**About this task:**
Your answer should be the lines below from the one holding "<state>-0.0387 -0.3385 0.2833" through the one holding "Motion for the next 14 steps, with", copied exactly and with nothing else.

**Input material:**

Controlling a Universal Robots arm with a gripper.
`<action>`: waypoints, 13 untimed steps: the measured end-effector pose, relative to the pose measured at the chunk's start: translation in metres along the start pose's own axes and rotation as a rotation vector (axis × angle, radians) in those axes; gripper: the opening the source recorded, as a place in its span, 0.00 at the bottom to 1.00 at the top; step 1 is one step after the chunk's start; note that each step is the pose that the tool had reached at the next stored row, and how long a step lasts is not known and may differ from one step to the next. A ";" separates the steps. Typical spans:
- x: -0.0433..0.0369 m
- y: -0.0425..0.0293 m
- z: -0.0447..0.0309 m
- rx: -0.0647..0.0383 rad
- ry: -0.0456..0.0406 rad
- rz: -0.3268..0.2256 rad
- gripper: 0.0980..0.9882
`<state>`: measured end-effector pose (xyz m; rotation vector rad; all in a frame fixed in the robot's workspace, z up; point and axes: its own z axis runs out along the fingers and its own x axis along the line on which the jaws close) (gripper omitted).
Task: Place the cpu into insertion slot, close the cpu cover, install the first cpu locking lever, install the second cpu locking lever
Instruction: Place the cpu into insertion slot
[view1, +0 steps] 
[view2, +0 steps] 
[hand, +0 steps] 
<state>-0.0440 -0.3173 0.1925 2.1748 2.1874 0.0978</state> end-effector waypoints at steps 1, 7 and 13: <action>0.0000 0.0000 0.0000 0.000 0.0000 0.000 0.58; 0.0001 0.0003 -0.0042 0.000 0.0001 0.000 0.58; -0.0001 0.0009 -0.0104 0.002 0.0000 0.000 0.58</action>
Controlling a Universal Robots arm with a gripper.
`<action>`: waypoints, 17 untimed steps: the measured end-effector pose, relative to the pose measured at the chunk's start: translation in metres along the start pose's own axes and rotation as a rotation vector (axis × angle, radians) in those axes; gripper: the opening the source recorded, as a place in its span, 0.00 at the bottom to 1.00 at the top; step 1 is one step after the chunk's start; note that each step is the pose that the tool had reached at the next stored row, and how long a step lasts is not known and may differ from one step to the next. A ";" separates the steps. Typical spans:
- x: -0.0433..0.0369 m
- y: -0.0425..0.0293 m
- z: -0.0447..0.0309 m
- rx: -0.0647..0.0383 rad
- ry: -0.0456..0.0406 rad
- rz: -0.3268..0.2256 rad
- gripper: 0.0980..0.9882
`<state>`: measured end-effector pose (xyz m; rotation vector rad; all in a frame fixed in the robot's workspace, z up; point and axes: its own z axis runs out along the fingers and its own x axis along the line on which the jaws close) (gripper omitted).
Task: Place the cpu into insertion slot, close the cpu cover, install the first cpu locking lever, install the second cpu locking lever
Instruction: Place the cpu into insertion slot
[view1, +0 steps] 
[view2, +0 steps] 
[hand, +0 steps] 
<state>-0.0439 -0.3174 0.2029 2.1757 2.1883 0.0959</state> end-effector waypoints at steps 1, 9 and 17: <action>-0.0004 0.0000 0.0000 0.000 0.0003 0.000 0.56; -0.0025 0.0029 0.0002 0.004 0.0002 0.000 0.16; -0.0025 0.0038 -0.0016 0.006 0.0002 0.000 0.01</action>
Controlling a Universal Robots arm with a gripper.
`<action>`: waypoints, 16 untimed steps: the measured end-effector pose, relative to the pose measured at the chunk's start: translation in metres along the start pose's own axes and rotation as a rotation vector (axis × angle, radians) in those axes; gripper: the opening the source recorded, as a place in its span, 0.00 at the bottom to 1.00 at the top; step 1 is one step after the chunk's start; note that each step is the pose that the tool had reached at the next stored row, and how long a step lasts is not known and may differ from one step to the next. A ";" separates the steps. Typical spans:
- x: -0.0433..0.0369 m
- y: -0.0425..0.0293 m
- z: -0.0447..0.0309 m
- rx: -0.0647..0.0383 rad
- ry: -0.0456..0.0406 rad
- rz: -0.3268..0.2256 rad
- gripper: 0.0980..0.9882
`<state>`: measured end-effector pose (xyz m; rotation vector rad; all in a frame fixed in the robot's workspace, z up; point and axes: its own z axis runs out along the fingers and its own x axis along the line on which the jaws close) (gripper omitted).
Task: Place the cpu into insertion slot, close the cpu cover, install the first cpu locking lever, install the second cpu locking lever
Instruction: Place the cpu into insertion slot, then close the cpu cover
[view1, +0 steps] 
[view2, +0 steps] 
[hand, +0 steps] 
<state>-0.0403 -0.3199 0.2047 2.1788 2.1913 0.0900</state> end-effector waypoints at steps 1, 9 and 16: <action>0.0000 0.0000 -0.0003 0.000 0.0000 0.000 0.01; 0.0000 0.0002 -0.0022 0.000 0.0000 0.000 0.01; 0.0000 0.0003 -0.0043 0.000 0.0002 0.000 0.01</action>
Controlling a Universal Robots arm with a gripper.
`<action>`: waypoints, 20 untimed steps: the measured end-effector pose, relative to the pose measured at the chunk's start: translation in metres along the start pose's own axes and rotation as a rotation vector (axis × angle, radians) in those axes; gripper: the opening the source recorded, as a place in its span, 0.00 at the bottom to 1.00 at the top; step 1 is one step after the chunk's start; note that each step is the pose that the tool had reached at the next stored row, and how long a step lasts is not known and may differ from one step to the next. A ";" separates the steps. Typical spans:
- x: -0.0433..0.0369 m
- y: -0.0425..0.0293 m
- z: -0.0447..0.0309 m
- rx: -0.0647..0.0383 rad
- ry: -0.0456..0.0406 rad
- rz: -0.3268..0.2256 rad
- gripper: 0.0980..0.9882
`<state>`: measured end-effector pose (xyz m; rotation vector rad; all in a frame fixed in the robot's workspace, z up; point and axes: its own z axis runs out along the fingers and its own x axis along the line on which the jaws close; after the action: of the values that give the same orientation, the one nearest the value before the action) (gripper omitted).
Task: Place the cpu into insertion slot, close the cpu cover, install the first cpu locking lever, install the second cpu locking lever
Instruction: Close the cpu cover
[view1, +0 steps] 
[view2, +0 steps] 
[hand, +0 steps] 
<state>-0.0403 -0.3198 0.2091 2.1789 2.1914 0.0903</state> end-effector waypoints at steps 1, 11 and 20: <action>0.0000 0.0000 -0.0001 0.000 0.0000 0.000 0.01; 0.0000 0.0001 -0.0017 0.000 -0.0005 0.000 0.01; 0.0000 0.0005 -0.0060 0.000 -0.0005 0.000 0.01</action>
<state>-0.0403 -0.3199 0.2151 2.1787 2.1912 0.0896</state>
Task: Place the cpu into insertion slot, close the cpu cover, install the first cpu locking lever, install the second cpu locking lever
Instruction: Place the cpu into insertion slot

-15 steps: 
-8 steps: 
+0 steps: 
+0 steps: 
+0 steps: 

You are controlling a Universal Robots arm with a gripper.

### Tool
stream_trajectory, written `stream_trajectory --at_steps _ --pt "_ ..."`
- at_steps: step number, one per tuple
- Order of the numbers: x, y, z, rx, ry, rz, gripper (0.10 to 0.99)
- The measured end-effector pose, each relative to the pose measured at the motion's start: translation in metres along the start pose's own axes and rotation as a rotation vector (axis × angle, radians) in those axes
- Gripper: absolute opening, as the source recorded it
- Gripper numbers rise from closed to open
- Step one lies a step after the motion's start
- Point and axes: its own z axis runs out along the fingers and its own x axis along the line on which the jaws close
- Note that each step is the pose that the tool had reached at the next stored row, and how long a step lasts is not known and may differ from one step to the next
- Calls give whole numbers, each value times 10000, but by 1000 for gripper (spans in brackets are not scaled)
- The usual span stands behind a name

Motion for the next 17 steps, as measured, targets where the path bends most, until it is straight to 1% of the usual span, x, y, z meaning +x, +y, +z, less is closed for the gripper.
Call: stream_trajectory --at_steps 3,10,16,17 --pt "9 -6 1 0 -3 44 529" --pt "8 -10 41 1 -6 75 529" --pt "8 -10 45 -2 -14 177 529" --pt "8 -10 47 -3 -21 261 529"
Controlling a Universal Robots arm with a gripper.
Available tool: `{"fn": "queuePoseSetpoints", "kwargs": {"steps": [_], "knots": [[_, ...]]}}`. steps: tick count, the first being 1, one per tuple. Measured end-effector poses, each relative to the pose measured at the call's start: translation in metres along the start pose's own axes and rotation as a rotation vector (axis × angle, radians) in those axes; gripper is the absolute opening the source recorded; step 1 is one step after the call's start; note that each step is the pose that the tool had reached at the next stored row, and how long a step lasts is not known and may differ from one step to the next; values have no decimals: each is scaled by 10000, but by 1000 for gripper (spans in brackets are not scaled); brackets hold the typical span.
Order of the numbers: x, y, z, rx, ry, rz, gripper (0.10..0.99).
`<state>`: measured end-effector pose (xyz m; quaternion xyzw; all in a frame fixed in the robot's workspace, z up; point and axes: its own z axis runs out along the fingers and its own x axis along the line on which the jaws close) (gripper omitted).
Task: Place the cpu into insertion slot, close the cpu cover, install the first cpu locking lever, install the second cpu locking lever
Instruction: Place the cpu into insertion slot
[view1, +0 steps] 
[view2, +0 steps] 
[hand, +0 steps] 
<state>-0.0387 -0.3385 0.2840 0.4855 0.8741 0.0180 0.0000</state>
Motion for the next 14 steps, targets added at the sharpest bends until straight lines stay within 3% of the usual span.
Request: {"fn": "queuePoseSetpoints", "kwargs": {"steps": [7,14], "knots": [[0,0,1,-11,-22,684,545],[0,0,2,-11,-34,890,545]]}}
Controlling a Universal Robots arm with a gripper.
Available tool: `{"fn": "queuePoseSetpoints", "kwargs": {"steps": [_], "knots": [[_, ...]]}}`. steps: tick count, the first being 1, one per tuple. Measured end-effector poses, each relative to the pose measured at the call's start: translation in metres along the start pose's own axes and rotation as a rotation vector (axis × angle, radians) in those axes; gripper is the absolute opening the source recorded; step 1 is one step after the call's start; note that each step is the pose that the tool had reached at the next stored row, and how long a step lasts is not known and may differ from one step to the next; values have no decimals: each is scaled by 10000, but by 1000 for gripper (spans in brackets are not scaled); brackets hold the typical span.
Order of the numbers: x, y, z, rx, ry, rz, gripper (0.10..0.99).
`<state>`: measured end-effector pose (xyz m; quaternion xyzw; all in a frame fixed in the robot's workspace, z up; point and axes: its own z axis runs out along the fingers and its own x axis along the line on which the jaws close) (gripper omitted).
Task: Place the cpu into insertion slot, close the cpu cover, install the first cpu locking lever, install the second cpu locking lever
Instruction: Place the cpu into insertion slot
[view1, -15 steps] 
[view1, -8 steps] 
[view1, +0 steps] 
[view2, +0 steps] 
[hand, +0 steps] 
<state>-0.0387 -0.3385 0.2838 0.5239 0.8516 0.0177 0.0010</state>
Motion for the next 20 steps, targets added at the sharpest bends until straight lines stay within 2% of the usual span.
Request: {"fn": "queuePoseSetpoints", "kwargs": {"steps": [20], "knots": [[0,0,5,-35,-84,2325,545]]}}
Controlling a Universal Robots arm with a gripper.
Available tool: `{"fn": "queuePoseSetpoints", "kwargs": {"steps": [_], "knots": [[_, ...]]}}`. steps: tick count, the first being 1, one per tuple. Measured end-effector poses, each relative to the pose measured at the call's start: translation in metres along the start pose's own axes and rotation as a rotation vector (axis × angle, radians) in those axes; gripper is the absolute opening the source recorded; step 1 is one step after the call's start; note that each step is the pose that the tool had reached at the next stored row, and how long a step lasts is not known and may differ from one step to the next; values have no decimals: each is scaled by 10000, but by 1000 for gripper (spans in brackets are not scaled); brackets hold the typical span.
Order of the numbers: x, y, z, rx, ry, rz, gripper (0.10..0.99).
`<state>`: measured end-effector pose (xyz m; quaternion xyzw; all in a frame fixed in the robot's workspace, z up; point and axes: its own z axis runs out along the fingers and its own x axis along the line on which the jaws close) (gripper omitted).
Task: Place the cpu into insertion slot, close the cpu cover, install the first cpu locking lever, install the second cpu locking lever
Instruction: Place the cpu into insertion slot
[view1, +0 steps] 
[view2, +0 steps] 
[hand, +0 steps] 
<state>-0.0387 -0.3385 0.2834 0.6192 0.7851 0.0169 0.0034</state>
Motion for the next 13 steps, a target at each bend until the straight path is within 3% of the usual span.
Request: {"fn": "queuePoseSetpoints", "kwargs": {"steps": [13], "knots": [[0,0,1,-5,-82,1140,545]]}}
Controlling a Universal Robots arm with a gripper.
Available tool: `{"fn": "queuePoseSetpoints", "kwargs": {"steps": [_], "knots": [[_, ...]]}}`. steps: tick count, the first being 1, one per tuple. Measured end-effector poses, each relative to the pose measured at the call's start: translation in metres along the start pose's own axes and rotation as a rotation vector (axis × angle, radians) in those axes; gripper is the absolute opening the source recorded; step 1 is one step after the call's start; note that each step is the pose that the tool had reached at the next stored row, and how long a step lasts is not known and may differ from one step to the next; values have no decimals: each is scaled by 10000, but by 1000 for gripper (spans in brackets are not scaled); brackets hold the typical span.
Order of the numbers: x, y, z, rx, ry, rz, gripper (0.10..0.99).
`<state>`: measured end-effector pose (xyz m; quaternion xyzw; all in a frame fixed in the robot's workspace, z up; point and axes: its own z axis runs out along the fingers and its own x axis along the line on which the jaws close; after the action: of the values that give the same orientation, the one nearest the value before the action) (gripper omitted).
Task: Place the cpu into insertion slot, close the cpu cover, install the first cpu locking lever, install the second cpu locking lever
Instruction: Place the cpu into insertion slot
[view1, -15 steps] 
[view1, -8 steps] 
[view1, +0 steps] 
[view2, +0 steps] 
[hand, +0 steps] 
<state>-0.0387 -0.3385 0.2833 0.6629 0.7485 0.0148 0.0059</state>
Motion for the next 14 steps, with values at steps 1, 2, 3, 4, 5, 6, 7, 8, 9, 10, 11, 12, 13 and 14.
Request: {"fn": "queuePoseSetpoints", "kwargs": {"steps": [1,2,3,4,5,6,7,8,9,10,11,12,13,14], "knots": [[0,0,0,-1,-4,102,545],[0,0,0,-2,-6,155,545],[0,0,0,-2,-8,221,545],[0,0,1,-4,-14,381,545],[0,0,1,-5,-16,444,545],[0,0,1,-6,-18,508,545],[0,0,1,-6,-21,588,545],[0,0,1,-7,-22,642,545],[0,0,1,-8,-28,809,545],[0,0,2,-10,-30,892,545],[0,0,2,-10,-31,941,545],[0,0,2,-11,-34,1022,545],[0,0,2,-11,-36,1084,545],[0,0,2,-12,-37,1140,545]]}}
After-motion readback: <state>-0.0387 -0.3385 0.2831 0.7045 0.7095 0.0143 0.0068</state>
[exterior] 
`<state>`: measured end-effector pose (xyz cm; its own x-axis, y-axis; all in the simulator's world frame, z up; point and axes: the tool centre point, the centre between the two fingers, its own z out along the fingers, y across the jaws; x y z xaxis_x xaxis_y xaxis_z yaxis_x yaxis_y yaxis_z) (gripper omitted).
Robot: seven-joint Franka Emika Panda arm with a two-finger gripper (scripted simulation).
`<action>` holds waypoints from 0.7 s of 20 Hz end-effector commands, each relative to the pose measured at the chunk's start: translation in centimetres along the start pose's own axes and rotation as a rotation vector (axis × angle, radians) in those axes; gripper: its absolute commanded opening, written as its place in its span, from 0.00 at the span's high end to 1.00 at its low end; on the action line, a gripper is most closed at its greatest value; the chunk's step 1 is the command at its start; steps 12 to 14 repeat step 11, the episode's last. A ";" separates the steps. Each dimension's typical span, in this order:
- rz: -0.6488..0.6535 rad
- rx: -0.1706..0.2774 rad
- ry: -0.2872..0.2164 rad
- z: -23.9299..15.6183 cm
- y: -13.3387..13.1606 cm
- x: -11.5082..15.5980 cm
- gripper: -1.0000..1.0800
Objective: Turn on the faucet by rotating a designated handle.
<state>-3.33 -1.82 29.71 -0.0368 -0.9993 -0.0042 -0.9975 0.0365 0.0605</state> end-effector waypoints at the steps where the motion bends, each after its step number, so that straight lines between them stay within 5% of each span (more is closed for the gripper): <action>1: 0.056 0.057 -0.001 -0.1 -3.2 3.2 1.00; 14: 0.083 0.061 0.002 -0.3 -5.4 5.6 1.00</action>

**Result:**
<state>-0.0387 -0.3385 0.2833 0.6629 0.7485 0.0148 0.0059</state>
Motion for the next 14 steps, with values at steps 1, 2, 3, 4, 5, 6, 7, 8, 9, 10, 11, 12, 13 and 14.

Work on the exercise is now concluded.